The chairman of Tyson Foods last week, in an unctuous and self-pitying letter typical of the industry’s public pronouncements, expressed confidence that his company’s “core values” would see it through the crisis. Yet for years, that company and others have sought laws to prohibit anyone from taking pictures inside their facilities, lest we learn more about how things work in what industry executives prefer to call “protein production.” What are the core values of people in a massive enterprise that depends so heavily on concealment and euphemism?

How jarring to hear them now supplicating for “mental-health assistance” to soothe their emotional wounds, as if they felt some attachment to animals they have done nothing but abuse, employing methods they are afraid to let us see. And how absurd to find Tyson’s top man solemnly declaring that “the food supply chain is breaking” (meat, he informs us, is “as essential as healthcare”), as though we’re just one or two slaughterhouse shutdowns away from famine. Happily, the crop growers of America — the farmers who truly sustain our country, and who don’t need gas chambers when things go wrong — have got us covered.

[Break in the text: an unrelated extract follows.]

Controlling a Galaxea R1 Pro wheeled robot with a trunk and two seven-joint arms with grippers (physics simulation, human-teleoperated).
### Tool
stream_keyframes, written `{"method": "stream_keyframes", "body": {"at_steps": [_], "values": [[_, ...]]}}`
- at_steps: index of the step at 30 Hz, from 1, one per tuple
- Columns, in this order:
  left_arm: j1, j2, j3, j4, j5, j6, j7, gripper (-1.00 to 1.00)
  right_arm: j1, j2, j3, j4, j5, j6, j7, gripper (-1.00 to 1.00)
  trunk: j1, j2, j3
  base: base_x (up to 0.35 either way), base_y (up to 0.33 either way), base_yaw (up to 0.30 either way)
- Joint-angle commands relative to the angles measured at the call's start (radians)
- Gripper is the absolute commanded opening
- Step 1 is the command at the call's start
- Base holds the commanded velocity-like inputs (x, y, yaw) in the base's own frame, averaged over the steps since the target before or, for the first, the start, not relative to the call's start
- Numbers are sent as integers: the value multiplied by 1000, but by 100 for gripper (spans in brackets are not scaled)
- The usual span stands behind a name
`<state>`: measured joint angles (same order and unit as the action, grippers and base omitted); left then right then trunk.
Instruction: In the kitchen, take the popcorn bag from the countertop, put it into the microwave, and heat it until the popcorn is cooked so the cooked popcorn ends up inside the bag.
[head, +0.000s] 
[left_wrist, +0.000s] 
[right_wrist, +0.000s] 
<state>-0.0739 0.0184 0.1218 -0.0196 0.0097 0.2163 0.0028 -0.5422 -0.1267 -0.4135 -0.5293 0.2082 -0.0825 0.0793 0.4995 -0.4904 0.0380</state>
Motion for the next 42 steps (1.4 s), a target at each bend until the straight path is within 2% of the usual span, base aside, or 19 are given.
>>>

Sometimes the failures in a system reveal the essence of the whole. Abnormal circumstances can clarify problems that pass for normal. Doubtless, in their “depopulation” measures, the livestock farmers themselves feel they have “nowhere to go,” forced by their own manias of consolidation and hyper-efficiency to make one harsh choice after another, all the conscientious alternatives long ago ruled out. Yet if somehow it troubles them, in their culling labors, to treat millions of living creatures as nothing — bulldozed away, like so much piled-up trash — then now’s a good moment, for all of us, to notice that the system is just as merciless when it is working to perfection.

Every one of those creatures, like billions of others, was marked for a bitter, frightened, pain-filled life anyway — and to what good end? It is all in service to a business whose ruthlessness to animals, utter indifference to workers, destructiveness to the environment, and manifold harm to human health combine to qualify it as perhaps the least essential industry in America, and among the most amoral.

By all means, give them their mental-health assistance. Add some ethics counseling, too. And just make certain that the treatment includes serious, intensive introspection.